(WHAT TO WORK ON) Show, in full, each line of the data that contains "camera".

** RECORDS follows **

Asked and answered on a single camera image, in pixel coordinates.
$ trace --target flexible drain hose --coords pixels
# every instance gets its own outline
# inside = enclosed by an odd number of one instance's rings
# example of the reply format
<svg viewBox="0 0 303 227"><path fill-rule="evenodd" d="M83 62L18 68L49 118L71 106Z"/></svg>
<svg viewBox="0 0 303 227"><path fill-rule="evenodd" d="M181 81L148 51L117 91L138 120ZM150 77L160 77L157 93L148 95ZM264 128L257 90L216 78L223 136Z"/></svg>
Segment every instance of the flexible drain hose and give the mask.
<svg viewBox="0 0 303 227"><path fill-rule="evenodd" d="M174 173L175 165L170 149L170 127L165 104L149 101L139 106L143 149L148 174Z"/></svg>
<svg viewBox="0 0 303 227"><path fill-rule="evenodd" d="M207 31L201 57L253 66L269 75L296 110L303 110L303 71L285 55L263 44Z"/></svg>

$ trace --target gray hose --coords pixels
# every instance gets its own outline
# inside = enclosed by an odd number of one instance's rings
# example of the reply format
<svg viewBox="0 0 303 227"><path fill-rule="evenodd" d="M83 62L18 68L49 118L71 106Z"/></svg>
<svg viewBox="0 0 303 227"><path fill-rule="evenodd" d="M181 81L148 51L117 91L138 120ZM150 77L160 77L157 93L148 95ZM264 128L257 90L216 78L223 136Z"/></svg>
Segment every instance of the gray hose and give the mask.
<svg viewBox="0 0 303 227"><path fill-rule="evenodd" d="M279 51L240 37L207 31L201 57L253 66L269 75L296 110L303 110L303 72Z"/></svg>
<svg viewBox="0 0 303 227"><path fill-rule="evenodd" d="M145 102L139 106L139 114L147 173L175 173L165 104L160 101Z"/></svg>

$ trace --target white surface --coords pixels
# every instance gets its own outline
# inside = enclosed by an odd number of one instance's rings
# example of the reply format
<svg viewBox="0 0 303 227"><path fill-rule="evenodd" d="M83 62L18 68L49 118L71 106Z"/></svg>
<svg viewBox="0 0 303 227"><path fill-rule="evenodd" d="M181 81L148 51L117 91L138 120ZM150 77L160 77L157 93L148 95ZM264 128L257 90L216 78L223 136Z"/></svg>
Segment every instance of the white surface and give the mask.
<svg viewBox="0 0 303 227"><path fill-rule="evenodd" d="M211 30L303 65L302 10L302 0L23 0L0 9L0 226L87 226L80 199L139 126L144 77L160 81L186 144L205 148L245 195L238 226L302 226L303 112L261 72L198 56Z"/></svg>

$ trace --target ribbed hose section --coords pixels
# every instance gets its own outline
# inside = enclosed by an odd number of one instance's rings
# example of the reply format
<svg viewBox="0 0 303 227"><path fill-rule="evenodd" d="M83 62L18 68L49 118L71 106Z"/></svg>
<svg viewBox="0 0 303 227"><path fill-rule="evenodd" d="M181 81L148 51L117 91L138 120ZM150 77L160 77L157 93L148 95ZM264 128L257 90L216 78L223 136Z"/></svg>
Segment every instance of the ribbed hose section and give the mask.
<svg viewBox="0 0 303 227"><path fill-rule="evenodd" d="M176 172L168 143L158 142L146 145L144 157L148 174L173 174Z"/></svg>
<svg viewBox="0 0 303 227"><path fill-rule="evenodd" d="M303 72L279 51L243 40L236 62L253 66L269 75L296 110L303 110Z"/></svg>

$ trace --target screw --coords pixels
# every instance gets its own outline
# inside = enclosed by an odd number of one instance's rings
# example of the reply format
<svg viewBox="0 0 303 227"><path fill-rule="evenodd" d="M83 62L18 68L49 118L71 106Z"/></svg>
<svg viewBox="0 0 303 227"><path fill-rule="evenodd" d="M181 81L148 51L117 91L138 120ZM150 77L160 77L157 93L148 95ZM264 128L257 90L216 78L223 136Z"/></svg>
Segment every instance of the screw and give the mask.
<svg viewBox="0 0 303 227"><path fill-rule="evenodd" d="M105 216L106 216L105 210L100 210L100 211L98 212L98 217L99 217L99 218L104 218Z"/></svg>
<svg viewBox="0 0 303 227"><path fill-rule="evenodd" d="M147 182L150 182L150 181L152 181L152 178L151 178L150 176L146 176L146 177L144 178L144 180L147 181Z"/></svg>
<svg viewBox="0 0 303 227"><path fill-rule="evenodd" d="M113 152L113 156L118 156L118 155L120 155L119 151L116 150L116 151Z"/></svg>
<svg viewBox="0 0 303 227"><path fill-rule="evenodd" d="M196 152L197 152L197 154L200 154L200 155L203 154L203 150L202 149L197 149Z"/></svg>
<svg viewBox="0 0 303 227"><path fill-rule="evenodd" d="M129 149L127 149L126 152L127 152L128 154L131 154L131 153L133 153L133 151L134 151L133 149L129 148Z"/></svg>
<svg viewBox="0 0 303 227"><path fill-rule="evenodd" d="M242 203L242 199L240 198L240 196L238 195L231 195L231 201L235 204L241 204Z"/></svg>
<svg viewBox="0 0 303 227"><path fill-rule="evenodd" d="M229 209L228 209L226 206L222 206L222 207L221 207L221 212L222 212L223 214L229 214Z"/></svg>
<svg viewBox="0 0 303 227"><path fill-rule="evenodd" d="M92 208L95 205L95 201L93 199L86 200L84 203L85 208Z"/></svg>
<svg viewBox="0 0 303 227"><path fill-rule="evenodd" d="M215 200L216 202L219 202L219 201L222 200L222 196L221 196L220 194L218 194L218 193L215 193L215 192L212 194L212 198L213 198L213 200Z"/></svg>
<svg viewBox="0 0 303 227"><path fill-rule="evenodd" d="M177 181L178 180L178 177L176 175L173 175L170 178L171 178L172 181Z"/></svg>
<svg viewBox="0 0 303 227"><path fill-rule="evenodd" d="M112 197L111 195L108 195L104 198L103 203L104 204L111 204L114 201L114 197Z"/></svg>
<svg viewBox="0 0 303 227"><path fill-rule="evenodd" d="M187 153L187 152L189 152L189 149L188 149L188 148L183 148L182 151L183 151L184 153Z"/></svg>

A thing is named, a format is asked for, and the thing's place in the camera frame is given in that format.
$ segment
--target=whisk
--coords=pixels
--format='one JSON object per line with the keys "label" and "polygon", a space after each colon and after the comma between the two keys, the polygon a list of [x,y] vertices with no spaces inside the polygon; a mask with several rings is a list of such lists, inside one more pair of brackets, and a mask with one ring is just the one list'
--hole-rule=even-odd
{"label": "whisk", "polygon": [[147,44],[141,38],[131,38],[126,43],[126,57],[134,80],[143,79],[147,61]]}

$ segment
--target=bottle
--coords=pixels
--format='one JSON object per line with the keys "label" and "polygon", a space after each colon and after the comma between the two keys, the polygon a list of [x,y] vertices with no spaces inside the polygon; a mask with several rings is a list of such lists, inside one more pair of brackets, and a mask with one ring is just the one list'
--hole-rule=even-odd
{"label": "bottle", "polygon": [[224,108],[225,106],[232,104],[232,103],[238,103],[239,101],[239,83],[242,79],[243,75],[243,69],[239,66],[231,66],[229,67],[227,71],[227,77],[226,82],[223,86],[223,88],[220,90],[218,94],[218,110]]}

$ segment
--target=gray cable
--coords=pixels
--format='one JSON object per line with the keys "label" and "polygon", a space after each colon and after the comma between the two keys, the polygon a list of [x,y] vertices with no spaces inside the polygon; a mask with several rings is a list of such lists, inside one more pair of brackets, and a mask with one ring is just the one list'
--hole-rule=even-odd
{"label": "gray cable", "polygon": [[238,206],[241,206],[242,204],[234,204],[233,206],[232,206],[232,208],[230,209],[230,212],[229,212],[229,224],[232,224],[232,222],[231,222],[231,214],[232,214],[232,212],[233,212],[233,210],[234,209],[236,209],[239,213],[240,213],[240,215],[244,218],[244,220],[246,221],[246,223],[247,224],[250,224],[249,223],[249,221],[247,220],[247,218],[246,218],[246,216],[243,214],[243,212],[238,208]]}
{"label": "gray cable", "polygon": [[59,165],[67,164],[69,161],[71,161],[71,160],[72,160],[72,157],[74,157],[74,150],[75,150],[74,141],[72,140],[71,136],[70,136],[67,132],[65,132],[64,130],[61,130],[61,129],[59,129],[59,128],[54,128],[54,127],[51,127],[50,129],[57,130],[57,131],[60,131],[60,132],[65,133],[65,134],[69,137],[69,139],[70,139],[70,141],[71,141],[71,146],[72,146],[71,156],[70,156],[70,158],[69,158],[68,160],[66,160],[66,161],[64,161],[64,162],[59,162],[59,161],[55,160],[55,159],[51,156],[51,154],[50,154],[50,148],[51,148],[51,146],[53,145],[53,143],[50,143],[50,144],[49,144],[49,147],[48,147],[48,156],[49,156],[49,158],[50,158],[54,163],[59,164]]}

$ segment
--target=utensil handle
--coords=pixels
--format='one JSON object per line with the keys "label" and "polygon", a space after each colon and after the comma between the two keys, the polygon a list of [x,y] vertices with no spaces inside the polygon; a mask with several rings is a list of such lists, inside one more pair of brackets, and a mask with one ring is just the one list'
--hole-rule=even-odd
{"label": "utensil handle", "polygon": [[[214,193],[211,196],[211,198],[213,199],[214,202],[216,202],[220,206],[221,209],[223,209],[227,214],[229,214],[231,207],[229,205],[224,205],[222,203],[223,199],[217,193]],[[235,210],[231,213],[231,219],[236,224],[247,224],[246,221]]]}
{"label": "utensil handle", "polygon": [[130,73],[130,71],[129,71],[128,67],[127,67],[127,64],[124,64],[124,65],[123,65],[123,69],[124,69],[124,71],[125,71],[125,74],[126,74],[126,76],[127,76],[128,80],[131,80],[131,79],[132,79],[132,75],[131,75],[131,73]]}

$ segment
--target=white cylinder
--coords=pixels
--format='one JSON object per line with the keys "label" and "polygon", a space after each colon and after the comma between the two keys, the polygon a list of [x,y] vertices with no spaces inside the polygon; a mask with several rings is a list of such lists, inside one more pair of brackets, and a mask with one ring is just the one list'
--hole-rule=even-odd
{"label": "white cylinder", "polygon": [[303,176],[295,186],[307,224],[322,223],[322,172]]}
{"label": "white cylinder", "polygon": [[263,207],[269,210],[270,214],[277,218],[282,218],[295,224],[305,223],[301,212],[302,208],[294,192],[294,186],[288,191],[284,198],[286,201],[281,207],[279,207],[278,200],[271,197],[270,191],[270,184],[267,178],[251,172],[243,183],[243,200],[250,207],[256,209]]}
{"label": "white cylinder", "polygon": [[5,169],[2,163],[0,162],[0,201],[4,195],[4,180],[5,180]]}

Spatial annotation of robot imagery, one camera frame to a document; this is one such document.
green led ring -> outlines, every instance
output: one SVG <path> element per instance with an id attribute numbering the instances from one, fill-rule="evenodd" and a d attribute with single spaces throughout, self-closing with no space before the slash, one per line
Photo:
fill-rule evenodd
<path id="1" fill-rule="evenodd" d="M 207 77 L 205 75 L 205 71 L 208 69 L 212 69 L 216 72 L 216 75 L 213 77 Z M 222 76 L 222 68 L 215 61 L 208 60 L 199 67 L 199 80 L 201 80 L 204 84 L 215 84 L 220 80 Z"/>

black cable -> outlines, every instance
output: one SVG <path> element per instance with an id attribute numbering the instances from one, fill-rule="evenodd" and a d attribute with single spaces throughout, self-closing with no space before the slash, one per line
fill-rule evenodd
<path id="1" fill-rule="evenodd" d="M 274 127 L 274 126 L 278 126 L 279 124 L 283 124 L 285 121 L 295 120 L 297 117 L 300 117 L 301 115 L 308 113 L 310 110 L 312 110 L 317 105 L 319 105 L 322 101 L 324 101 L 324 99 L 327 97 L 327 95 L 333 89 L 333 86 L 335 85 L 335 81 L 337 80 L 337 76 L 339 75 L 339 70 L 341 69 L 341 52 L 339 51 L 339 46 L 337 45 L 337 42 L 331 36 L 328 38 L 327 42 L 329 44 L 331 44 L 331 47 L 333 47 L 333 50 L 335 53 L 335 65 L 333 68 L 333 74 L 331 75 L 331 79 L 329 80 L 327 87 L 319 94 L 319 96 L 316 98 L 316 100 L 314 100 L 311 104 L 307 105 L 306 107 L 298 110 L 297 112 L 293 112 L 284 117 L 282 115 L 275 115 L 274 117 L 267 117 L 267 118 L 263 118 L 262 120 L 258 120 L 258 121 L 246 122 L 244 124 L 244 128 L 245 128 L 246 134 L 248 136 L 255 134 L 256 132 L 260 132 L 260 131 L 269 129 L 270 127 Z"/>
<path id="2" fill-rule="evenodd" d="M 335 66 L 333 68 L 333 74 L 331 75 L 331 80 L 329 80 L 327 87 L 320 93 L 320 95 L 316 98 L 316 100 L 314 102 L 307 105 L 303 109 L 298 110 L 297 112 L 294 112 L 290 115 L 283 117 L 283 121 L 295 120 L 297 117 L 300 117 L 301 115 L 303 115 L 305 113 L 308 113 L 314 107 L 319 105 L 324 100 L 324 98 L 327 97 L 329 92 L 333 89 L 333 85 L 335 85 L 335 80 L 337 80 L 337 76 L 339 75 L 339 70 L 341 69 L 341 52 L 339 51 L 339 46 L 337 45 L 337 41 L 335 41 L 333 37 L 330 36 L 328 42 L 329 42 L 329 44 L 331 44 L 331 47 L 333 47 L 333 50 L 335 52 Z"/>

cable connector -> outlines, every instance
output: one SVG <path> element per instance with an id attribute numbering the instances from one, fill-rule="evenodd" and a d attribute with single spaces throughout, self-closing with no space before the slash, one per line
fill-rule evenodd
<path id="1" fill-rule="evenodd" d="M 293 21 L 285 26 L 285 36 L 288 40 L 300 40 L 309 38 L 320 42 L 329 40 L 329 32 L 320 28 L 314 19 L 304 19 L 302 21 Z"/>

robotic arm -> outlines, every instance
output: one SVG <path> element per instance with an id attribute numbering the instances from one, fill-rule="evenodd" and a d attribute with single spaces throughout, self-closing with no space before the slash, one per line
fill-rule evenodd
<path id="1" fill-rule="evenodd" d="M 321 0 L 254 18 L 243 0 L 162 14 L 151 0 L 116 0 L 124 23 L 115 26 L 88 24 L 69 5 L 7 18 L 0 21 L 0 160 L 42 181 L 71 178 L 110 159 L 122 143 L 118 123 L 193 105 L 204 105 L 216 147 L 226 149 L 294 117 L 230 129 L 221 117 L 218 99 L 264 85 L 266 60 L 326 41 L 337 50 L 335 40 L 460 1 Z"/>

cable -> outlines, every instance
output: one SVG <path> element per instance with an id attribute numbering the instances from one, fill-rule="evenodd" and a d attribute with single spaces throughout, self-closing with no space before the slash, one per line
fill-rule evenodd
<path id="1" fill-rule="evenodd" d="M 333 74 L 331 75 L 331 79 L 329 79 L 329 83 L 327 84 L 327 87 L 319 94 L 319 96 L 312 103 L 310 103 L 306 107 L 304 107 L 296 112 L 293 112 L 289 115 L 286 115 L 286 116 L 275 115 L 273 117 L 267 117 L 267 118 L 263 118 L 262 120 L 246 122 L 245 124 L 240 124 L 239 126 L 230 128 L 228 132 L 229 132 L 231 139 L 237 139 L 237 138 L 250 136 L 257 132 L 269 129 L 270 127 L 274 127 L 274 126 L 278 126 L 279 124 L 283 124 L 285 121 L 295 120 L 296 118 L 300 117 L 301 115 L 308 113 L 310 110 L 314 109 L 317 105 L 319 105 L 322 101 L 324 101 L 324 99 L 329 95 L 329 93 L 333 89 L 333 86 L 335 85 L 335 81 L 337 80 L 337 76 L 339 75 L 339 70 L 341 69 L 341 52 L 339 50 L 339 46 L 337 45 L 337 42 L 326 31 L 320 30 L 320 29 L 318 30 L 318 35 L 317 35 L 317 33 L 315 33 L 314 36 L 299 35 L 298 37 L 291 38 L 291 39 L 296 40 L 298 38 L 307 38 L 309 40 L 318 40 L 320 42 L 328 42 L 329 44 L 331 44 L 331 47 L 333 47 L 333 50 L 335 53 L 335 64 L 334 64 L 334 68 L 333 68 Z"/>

** End of RECORDS **

(WRITTEN RESPONSE)
Asked and answered on a single camera image, in pixel coordinates.
A thing is named, a format is asked for, and the thing's place in the camera frame is given in that format.
Spatial annotation of robot imagery, one camera frame to a document; this is one such document.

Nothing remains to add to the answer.